Tribunal de Contas julga contas de José Pereira Nunes irregulares por contratação de serviços jurídicos sem licitação, gastos com combustíveis sem comprovação e falhas no controle de estoque de alimentos

O Tribunal de Contas do Estado de Pernambuco (TCE-PE) condenou o ex-prefeito de Quixaba, José Pereira Nunes, a devolver R$ 131.305,00 aos cofres públicos por irregularidades cometidas durante sua gestão em 2021. A decisão, publicada nesta segunda-feira (13) no Acórdão T.C. Nº 2109/2025, também aplicou multa de R$ 32.890,33 ao ex-gestor.

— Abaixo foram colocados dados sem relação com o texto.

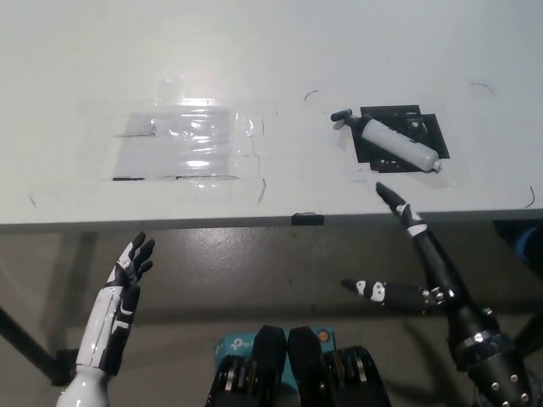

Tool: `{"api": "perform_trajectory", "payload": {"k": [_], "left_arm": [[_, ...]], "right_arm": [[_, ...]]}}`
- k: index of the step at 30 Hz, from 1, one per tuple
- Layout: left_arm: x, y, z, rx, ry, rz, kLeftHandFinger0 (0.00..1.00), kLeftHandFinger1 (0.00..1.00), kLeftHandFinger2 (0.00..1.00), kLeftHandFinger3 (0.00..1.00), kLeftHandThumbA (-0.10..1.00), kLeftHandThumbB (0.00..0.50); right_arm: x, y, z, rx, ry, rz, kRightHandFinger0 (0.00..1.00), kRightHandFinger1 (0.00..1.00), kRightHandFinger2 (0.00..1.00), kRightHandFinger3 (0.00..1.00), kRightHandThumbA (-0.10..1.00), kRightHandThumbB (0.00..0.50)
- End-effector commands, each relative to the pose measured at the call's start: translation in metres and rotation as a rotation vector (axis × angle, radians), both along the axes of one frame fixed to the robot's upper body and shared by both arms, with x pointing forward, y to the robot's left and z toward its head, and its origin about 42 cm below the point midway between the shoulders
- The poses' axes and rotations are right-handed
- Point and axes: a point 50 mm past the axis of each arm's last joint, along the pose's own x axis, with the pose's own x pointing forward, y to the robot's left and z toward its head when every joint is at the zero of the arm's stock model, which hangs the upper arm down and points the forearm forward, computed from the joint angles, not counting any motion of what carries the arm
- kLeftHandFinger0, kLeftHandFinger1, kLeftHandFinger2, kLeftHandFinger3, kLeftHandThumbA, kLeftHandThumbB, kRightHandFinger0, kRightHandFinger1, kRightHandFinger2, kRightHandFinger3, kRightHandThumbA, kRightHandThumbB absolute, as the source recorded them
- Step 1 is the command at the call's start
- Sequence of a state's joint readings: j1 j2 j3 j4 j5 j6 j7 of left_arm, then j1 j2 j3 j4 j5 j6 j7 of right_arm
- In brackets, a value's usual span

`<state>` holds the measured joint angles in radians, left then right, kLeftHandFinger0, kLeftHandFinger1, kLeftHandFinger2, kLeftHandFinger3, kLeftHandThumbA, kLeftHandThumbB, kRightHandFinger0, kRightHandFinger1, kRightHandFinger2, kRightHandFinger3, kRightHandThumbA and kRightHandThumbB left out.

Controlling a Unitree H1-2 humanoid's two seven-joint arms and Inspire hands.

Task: The robot uses right hand to pick up a small white air pumper and uses its left hand to compress it, and then puts it on the desk

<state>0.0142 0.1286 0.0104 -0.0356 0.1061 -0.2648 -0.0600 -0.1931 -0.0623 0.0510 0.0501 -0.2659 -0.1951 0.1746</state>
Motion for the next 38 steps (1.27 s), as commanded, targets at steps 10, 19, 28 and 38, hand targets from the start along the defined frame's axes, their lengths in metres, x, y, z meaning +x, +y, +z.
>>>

As contas de 2021 foram julgadas irregulares pela Segunda Câmara do TCE, sob a relatoria do conselheiro substituto Carlos Pimentel, que identificou três principais problemas na gestão municipal: contratação irregular de serviços jurídicos, gastos com combustíveis sem comprovação da finalidade pública e despesas com gêneros alimentícios sem adequada liquidação.

Irregularidades apuradas

De acordo com o acórdão, a Prefeitura de Quixaba contratou serviços de assessoria e consultoria jurídicas por inexigibilidade de licitação, mas “não atendeu ao requisito da singularidade do objeto”, tornando a contratação irregular.

Os gastos com combustíveis apresentaram “graves deficiências” no controle, com ausência de identificação de condutores, finalidade das viagens e percursos realizados, o que “comprometeu a comprovação da finalidade pública das despesas”.

Já as despesas com gêneros alimentícios e material de limpeza foram realizadas “sem adequada liquidação”, faltando documentos essenciais como fichas de controle de estoque, comprovantes de entrada e saída e atesto nas notas fiscais.

Condenação e prazos

O ex-prefeito terá 15 dias, contados do trânsito em julgado da decisão, para recolher o valor de R$ 131.305,00 aos cofres públicos municipais, acrescido de atualização monetária calculada a partir do primeiro dia do exercício financeiro subsequente ao processo. A multa de R$ 32.890,33 também deverá ser paga no mesmo prazo.

Outros gestores

O mesmo acórdão julgou as contas de outros dois gestores – Antonio Eustorgio Patriota e Martyna Tamires Alves de Araujo – como “regulares com ressalvas”, aplicando-lhes multas separadas pela “ausência de mecanismos de controle nos gastos com combustíveis”.